• [Requirement]: Filter the entries for the word "frame". Copy each line in which it occurs.

*** Extracted records Section Begins ***

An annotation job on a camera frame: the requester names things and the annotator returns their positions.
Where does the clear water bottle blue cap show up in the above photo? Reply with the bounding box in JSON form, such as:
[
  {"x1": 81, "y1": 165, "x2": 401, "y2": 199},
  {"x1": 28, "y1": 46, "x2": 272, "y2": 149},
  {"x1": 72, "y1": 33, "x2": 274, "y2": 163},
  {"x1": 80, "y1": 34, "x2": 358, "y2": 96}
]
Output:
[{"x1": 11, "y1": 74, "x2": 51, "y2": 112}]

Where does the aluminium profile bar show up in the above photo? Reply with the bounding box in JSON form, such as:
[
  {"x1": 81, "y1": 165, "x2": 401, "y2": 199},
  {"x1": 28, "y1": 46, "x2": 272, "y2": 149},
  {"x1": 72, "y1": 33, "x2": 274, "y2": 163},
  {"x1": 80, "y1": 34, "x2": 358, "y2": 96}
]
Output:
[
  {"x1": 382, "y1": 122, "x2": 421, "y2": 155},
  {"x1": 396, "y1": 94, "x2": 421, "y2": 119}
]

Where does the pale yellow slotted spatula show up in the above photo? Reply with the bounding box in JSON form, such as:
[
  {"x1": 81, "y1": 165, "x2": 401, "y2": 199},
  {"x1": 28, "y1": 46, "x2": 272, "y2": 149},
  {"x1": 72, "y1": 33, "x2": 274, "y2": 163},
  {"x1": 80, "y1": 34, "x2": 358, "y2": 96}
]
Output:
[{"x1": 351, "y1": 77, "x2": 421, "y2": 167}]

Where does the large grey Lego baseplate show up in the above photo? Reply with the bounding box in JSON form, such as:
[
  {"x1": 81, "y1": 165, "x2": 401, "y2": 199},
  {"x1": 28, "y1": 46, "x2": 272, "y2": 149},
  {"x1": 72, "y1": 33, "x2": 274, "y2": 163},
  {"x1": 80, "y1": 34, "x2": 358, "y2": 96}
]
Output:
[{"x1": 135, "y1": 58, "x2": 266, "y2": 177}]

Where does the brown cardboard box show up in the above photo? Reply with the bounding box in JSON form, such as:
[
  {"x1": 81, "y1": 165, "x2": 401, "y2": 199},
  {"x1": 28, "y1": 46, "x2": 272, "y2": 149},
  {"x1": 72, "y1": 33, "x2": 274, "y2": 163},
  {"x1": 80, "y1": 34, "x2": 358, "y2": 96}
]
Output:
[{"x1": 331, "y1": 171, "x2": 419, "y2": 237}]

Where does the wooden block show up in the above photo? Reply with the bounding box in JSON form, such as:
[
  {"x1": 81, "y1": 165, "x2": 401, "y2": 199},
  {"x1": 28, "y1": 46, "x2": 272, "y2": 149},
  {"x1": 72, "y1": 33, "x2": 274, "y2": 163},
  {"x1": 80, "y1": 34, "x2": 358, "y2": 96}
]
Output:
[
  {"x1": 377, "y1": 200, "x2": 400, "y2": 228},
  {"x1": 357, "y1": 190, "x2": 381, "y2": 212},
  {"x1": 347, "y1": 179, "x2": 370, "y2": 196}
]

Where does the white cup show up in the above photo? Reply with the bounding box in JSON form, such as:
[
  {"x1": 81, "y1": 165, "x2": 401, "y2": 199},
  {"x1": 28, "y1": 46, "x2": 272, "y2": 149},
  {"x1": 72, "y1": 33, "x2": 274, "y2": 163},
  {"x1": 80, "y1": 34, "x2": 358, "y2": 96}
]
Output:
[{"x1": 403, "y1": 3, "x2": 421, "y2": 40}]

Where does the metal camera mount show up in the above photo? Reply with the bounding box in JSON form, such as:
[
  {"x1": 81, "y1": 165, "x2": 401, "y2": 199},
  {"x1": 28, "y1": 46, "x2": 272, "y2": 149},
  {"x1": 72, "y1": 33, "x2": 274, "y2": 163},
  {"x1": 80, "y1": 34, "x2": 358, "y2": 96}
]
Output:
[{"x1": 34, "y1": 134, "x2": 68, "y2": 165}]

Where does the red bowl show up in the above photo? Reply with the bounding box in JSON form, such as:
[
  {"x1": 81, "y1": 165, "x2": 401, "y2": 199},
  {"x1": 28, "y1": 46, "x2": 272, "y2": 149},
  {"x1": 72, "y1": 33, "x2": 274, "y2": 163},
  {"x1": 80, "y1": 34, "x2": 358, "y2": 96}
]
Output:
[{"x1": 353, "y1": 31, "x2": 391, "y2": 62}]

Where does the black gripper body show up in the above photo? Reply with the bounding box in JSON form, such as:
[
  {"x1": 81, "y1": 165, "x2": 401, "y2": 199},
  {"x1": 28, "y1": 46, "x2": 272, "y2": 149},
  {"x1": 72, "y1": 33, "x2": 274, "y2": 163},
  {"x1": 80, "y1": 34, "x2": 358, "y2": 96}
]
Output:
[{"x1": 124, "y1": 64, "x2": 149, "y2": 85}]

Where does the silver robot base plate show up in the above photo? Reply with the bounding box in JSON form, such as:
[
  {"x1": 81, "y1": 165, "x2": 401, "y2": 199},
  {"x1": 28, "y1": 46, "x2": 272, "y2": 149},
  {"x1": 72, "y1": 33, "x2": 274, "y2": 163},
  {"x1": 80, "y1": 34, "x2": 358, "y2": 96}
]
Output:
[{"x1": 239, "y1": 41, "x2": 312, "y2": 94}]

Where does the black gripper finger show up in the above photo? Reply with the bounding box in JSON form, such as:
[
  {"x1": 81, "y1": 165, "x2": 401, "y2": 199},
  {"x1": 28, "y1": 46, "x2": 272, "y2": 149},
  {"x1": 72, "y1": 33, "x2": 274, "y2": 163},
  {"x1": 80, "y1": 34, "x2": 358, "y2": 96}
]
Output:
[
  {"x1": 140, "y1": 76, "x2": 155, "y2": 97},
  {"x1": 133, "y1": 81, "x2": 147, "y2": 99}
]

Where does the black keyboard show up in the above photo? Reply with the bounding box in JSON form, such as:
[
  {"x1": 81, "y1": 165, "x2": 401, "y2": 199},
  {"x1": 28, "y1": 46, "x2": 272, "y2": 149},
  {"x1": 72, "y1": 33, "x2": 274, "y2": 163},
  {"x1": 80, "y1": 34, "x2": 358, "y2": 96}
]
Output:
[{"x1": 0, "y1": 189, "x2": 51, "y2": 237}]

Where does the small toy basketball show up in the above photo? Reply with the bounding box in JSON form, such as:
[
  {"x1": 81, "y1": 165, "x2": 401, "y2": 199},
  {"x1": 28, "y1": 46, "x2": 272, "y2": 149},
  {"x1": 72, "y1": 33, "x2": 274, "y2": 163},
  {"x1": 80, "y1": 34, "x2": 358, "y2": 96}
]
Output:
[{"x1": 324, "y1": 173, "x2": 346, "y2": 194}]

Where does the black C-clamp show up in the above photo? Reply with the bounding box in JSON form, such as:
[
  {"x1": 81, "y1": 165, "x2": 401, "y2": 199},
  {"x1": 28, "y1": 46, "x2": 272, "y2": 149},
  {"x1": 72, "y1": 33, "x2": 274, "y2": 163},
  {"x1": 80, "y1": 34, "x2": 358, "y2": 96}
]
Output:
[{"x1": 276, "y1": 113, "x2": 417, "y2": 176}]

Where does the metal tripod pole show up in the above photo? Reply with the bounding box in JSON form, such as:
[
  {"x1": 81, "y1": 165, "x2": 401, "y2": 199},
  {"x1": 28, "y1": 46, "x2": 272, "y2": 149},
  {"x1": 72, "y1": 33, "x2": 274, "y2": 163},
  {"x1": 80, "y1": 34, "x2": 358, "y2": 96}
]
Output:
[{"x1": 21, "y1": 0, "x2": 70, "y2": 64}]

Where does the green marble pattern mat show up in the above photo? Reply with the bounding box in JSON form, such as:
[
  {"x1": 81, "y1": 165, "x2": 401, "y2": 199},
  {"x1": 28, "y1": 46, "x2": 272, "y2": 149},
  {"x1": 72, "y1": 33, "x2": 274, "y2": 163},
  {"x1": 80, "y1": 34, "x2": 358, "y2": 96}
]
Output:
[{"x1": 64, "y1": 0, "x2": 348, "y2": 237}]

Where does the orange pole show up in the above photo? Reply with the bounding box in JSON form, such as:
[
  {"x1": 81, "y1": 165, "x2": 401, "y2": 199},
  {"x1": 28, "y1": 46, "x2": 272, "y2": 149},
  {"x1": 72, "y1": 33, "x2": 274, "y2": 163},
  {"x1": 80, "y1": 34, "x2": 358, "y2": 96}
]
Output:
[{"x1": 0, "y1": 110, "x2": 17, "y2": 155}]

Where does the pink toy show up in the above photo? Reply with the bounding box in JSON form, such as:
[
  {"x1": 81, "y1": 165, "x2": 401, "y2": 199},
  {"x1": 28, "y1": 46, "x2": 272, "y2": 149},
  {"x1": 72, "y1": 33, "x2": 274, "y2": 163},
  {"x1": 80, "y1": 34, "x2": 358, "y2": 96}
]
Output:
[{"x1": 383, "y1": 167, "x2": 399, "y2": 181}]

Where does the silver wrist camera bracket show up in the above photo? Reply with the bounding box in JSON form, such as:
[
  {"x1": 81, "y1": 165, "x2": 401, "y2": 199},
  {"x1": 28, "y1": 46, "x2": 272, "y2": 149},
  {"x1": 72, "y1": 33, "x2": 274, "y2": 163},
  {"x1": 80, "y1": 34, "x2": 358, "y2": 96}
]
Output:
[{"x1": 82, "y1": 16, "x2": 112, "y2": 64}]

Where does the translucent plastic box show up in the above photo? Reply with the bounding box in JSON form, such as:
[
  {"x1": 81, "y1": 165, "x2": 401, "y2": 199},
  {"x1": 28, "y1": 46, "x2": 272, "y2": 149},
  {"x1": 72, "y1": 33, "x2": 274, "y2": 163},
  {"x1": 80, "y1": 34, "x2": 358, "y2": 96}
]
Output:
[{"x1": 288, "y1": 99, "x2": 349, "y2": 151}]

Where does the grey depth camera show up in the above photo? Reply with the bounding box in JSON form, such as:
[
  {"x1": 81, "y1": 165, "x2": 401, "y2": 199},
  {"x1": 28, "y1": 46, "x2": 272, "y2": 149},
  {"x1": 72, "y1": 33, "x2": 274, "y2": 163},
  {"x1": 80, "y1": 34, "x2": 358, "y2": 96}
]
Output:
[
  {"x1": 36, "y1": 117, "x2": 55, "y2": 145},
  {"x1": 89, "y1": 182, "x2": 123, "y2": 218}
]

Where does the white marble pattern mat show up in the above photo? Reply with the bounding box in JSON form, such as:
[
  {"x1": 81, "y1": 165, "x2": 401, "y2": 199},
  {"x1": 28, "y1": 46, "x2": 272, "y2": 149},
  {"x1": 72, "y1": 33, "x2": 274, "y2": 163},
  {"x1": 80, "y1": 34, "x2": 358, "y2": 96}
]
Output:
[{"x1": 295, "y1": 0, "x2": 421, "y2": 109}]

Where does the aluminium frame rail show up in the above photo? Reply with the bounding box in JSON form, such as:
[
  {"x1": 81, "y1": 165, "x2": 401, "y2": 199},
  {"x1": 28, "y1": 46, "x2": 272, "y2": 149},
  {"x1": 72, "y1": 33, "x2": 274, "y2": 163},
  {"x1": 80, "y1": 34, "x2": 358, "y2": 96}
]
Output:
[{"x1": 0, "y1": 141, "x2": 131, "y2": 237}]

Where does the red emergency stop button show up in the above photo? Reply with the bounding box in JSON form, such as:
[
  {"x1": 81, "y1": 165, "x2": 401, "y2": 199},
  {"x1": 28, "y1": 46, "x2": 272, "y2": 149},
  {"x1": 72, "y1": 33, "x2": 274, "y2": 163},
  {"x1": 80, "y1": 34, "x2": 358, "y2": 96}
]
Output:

*** Extracted records Section Ends ***

• [Exercise answer]:
An annotation job on a camera frame: the requester names things and the annotator returns their positions.
Where does the aluminium frame rail show up in the above photo? Reply with the bounding box in JSON form, such as:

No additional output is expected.